For good or bad, JJB’s rescue is a precedent
Like unemployment, insolvencies, keep rising even when the causes of recession are easing. That’s why it is vital to protect jobs during this stage of the economic cycle, but protecting companies is crucial too. JJB Sport’s rescue is important therefore.
The sports retailer is not significant as a company, even if it employs 12,000 staff. It imports Third World goods and sells them at high prices to people who do not need them: just the sort of firm to fail in a recession. But the creditors’ voluntary agreement – CVA – that has kept it out of administration is significant.
During the first stage of the recession such businesses would have been allowed to collapse into administration like MFI, Whittards or Woolworth. There might well have been a pre-pack agreement that ensured the business continued with the same management but left shareholders, bankers and suppliers with the loss.
Instead JJB’s creditors have decided a small loss is better than total write-off. In particular, the chain’s landlords have agreed, in exchange for £10m, to cancel the leases on 140 stores that will close: with administration they would still close, but without compensation.

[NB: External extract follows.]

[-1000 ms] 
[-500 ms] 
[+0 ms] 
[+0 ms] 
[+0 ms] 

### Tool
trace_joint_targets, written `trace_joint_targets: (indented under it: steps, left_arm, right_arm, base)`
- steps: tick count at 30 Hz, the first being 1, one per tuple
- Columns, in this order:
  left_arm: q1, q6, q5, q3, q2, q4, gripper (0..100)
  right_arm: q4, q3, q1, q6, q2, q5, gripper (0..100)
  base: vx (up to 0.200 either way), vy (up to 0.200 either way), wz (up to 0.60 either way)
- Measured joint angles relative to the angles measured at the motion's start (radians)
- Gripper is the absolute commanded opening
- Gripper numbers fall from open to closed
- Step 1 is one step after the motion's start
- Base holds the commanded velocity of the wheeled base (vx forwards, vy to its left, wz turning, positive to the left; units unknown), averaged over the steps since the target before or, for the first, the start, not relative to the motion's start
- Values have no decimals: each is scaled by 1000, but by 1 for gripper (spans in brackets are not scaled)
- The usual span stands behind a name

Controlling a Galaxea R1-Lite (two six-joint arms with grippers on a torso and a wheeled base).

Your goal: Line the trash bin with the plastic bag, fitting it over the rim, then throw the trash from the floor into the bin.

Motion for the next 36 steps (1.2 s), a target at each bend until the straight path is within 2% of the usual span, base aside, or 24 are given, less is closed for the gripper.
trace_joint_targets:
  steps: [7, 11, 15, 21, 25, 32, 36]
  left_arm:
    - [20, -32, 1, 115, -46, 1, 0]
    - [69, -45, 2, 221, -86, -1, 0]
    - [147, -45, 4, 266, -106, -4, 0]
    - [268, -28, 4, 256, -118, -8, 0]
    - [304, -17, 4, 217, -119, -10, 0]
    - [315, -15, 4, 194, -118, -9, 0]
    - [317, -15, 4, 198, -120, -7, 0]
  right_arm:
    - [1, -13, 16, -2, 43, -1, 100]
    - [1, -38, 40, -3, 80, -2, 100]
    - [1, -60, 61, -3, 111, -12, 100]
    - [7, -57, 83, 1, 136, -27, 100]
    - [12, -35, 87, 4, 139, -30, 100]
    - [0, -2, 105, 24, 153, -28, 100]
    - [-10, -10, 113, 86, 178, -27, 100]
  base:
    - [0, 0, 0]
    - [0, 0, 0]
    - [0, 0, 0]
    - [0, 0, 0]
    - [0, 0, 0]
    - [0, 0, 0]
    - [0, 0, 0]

And the landlords are easing the chain’s cashflow on its other 250 shops by collecting rents monthly instead on quarterly in advance.
That suggests the property owners have accepted the need to be realistic since they rejected a CVA proposal in January by Stylo, the Barratts shoe group. Perhaps Stylo offered too little but it looks like landlords now concede that some rent is better than no rent and an empty unit that blights its neighbours.
The past alternative to messy administration would have been an even messier debt-for-equity swap. The CVA was achieved without even suspending dealing in the JJB’s shares.
But no rescue method works unless the business overcomes the problem that caused its cashflow problems. It must make an operating profit, at least on the part of the operation that survives. JJB’s CVA would have been impossible if it had not replaced its chief executive with someone tough and experienced like David Jones, the former Next and Morrisons boss.
It will be no bad thing if the trend for pre-pack administration turns into a period of CVAs. Shareholders, lenders, suppliers and staff all gain. CVAs will not work, however, if every troubled company turns to its creditors in the first instance for help without putting its own house in order. The danger of the JJB agreement is that landlords will be inundated with requests for leniency.